-- Dataset excerpts follows --
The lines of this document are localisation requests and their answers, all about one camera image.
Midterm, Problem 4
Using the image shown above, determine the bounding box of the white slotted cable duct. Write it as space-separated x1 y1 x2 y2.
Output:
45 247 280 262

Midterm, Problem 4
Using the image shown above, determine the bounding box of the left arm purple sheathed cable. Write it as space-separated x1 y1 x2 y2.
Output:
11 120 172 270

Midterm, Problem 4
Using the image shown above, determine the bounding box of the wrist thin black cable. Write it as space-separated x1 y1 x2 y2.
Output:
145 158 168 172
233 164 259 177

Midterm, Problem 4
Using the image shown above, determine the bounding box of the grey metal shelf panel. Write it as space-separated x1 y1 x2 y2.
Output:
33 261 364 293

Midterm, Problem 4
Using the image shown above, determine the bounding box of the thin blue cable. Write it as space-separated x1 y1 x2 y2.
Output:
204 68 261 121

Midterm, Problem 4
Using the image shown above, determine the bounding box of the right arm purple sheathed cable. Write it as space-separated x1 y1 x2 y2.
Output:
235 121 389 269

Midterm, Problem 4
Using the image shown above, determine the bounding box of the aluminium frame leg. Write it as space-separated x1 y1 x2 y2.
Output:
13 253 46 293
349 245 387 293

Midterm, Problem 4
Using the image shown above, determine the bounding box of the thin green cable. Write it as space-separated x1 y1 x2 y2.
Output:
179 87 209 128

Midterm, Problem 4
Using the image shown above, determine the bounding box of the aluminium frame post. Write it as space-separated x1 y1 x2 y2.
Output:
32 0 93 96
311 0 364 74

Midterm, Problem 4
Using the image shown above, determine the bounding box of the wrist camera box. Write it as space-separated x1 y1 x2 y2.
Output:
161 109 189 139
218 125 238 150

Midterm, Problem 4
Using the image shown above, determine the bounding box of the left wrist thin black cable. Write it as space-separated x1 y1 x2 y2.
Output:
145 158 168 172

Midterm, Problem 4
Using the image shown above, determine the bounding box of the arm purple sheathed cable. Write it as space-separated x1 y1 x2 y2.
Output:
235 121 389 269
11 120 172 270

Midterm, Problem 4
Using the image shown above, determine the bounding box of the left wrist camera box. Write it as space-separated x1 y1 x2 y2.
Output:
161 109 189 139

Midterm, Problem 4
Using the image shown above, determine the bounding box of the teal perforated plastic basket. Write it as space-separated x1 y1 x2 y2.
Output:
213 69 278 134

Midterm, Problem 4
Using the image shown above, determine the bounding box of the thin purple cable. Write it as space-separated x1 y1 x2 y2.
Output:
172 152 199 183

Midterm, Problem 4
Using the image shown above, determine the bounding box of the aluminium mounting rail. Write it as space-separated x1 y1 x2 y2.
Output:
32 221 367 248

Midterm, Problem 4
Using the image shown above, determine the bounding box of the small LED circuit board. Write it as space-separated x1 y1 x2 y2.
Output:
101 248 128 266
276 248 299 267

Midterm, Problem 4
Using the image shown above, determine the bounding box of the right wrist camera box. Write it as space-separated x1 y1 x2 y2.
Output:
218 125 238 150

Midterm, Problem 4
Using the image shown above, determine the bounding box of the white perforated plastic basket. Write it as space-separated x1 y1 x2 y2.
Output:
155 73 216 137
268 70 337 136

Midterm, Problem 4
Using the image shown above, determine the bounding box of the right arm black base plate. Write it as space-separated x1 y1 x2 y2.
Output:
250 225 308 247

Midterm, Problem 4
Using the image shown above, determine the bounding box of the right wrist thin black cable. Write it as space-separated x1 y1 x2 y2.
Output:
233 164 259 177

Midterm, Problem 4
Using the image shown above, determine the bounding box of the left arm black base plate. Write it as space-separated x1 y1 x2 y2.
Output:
-- Dataset excerpts concluded --
▸ Task goal: All the material above is to be retyped exactly as it appears.

▸ Solution to the exercise:
The lines of this document are localisation requests and their answers, all about one camera image.
Midterm, Problem 4
Using the image shown above, determine the bounding box of the white slotted cable duct. Write it as space-separated x1 y1 x2 y2.
Output:
45 247 280 262

Midterm, Problem 4
Using the image shown above, determine the bounding box of the left arm purple sheathed cable. Write it as space-separated x1 y1 x2 y2.
Output:
11 120 172 270

Midterm, Problem 4
Using the image shown above, determine the bounding box of the wrist thin black cable. Write it as space-separated x1 y1 x2 y2.
Output:
145 158 168 172
233 164 259 177

Midterm, Problem 4
Using the image shown above, determine the bounding box of the grey metal shelf panel. Write it as space-separated x1 y1 x2 y2.
Output:
33 261 364 293

Midterm, Problem 4
Using the image shown above, determine the bounding box of the thin blue cable. Write it as space-separated x1 y1 x2 y2.
Output:
204 68 261 121

Midterm, Problem 4
Using the image shown above, determine the bounding box of the right arm purple sheathed cable. Write it as space-separated x1 y1 x2 y2.
Output:
235 121 389 269

Midterm, Problem 4
Using the image shown above, determine the bounding box of the aluminium frame leg. Write it as space-separated x1 y1 x2 y2.
Output:
13 253 46 293
349 245 387 293

Midterm, Problem 4
Using the image shown above, determine the bounding box of the thin green cable. Write it as space-separated x1 y1 x2 y2.
Output:
179 87 209 128

Midterm, Problem 4
Using the image shown above, determine the bounding box of the aluminium frame post. Write it as space-separated x1 y1 x2 y2.
Output:
32 0 93 96
311 0 364 74

Midterm, Problem 4
Using the image shown above, determine the bounding box of the wrist camera box. Write it as space-separated x1 y1 x2 y2.
Output:
161 109 189 139
218 125 238 150

Midterm, Problem 4
Using the image shown above, determine the bounding box of the left wrist thin black cable. Write it as space-separated x1 y1 x2 y2.
Output:
145 158 168 172

Midterm, Problem 4
Using the image shown above, determine the bounding box of the arm purple sheathed cable. Write it as space-separated x1 y1 x2 y2.
Output:
235 121 389 269
11 120 172 270

Midterm, Problem 4
Using the image shown above, determine the bounding box of the left wrist camera box. Write it as space-separated x1 y1 x2 y2.
Output:
161 109 189 139

Midterm, Problem 4
Using the image shown above, determine the bounding box of the teal perforated plastic basket. Write it as space-separated x1 y1 x2 y2.
Output:
213 69 278 134

Midterm, Problem 4
Using the image shown above, determine the bounding box of the thin purple cable. Write it as space-separated x1 y1 x2 y2.
Output:
172 152 199 183

Midterm, Problem 4
Using the image shown above, determine the bounding box of the aluminium mounting rail. Write it as space-separated x1 y1 x2 y2.
Output:
32 221 367 248

Midterm, Problem 4
Using the image shown above, determine the bounding box of the small LED circuit board. Write it as space-separated x1 y1 x2 y2.
Output:
101 248 128 266
276 248 299 267

Midterm, Problem 4
Using the image shown above, determine the bounding box of the right wrist camera box. Write it as space-separated x1 y1 x2 y2.
Output:
218 125 238 150

Midterm, Problem 4
Using the image shown above, determine the bounding box of the white perforated plastic basket. Write it as space-separated x1 y1 x2 y2.
Output:
155 73 216 137
268 70 337 136

Midterm, Problem 4
Using the image shown above, determine the bounding box of the right arm black base plate. Write it as space-separated x1 y1 x2 y2.
Output:
250 225 308 247

Midterm, Problem 4
Using the image shown above, determine the bounding box of the right wrist thin black cable. Write it as space-separated x1 y1 x2 y2.
Output:
233 164 259 177

Midterm, Problem 4
Using the image shown above, determine the bounding box of the left arm black base plate. Write it as space-separated x1 y1 x2 y2.
Output:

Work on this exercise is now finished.